**PROBLEM:**
Quote the whole listing exactly. Leave the pictures out of your copy.

**DATASET EXTRACT:**
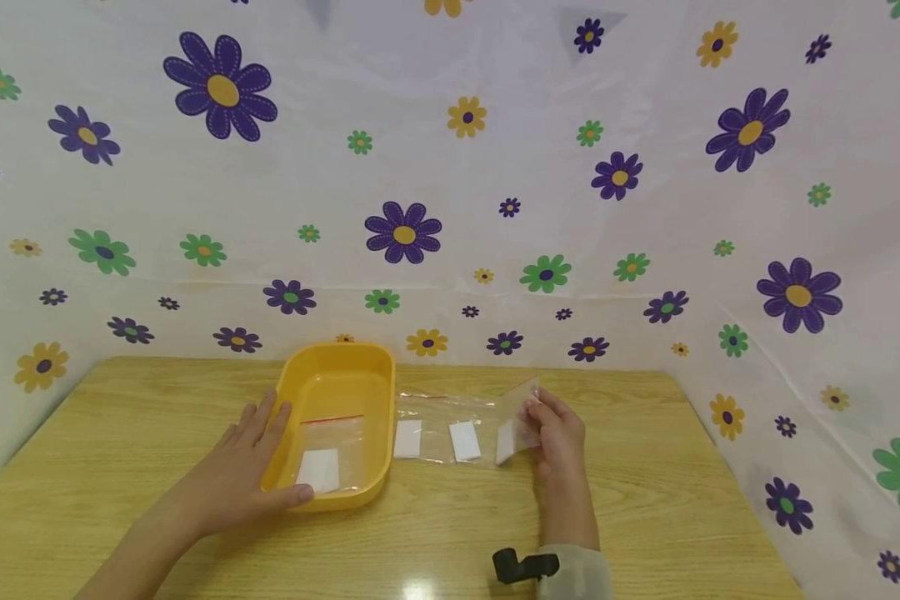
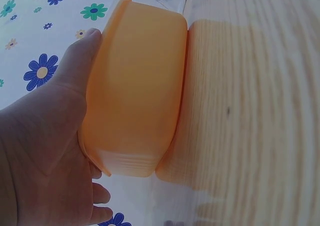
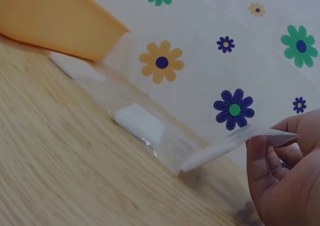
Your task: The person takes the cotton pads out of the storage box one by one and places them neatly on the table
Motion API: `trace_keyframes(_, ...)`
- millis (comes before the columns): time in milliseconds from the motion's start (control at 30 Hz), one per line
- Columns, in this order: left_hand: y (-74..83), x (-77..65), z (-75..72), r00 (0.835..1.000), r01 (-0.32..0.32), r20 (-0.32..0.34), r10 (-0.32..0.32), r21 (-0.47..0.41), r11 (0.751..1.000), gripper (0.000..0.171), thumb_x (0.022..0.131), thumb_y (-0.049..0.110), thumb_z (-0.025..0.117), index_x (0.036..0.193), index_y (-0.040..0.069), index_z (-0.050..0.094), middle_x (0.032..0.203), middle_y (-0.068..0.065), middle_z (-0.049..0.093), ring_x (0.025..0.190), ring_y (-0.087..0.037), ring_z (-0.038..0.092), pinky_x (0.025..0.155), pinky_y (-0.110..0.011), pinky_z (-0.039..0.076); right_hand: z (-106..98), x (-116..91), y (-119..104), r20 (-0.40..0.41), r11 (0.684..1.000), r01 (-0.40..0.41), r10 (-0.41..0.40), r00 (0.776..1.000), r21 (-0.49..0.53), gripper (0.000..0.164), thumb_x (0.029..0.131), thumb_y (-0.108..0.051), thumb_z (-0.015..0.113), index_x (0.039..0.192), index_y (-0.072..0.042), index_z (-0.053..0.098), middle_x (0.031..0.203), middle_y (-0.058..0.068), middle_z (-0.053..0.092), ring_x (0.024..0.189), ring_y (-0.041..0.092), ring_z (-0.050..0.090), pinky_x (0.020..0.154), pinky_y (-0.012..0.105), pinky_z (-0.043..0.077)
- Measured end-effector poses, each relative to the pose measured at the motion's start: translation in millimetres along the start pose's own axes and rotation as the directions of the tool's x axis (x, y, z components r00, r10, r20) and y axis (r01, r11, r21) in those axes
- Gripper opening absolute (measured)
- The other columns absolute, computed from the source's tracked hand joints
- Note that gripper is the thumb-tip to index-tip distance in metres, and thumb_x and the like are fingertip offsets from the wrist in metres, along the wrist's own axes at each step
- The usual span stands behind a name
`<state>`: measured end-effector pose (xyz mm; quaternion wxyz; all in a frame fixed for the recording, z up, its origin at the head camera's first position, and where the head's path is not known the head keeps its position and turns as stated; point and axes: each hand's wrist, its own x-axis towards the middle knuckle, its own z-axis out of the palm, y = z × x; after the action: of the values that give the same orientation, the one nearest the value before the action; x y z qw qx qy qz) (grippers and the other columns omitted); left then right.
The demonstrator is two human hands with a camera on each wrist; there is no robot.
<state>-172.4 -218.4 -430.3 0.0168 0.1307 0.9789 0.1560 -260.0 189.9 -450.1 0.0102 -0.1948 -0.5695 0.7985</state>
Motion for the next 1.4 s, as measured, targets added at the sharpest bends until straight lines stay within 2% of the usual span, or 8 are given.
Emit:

**ANSWER TO THE EXERCISE:**
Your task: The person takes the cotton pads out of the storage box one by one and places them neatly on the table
Motion API: `trace_keyframes(_, ...)`
- millis (comes before the columns): time in milliseconds from the motion's start (control at 30 Hz), one per line
- Columns, in this order: left_hand: y (-74..83), x (-77..65), z (-75..72), r00 (0.835..1.000), r01 (-0.32..0.32), r20 (-0.32..0.34), r10 (-0.32..0.32), r21 (-0.47..0.41), r11 (0.751..1.000), gripper (0.000..0.171), thumb_x (0.022..0.131), thumb_y (-0.049..0.110), thumb_z (-0.025..0.117), index_x (0.036..0.193), index_y (-0.040..0.069), index_z (-0.050..0.094), middle_x (0.032..0.203), middle_y (-0.068..0.065), middle_z (-0.049..0.093), ring_x (0.025..0.190), ring_y (-0.087..0.037), ring_z (-0.038..0.092), pinky_x (0.025..0.155), pinky_y (-0.110..0.011), pinky_z (-0.039..0.076); right_hand: z (-106..98), x (-116..91), y (-119..104), r20 (-0.40..0.41), r11 (0.684..1.000), r01 (-0.40..0.41), r10 (-0.41..0.40), r00 (0.776..1.000), r21 (-0.49..0.53), gripper (0.000..0.164), thumb_x (0.029..0.131), thumb_y (-0.108..0.051), thumb_z (-0.015..0.113), index_x (0.039..0.192), index_y (-0.072..0.042), index_z (-0.053..0.098), middle_x (0.031..0.203), middle_y (-0.058..0.068), middle_z (-0.053..0.092), ring_x (0.024..0.189), ring_y (-0.041..0.092), ring_z (-0.050..0.090), pinky_x (0.020..0.154), pinky_y (-0.012..0.105), pinky_z (-0.043..0.077)
- Measured end-effector poses, each relative to the pose measured at the motion's start: translation in millimetres along the start pose's own axes and rotation as the directions of the tool's x axis (x, y, z components r00, r10, r20) and y axis (r01, r11, r21) in those axes
- Gripper opening absolute (measured)
- The other columns absolute, computed from the source's tracked hand joints
- Note that gripper is the thumb-tip to index-tip distance in metres, and thumb_x and the like are fingertip offsets from the wrist in metres, along the wrist's own axes at each step
- The usual span stands behind a name
`<state>`: measured end-effector pose (xyz mm; quaternion wxyz; all in a frame fixed for the recording, z up, its origin at the head camera's first position, and where the head's path is not known the head keeps its position and turns as stated; point and axes: each hand's wrist, its own x-axis towards the middle knuckle, its own z-axis out of the palm, y = z × x; after the action: of the values that give the same orientation, the one nearest the value before the action; x y z qw qx qy qz) (grippers and the other columns omitted); left then right.
The demonstrator is two human hands with a camera on each wrist; there is no robot.
<state>-172.4 -218.4 -430.3 0.0168 0.1307 0.9789 0.1560 -260.0 189.9 -450.1 0.0102 -0.1948 -0.5695 0.7985</state>
Motion for the next 1.4 s, as measured, targets added at the sharpest bends until straight lines stay within 2% of the usual span, or 8 are given.
Emit:

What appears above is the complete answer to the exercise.